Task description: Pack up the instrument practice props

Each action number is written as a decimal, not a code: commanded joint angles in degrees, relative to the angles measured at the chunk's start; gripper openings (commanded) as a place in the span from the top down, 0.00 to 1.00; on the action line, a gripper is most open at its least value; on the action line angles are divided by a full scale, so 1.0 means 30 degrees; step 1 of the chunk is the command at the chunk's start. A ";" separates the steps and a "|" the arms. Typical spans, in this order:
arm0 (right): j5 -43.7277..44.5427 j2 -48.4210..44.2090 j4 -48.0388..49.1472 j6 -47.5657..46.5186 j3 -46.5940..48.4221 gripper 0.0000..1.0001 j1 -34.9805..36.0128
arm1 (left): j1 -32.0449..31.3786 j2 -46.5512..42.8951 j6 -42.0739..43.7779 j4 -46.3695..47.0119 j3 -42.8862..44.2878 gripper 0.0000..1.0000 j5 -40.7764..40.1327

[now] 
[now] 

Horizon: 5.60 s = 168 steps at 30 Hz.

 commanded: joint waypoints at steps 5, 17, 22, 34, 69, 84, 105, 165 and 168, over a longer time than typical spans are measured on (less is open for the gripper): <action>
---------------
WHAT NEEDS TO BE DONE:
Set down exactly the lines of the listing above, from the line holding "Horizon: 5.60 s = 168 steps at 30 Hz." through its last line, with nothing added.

ANSWER BOX:
Horizon: 5.60 s = 168 steps at 30 Hz.

 commanded: joint waypoints at steps 5, 17, 22, 34, 69, 84, 105, 165 and 168, over a longer time than typical spans are measured on (less is open for the gripper): <action>

There is nothing further to this exercise.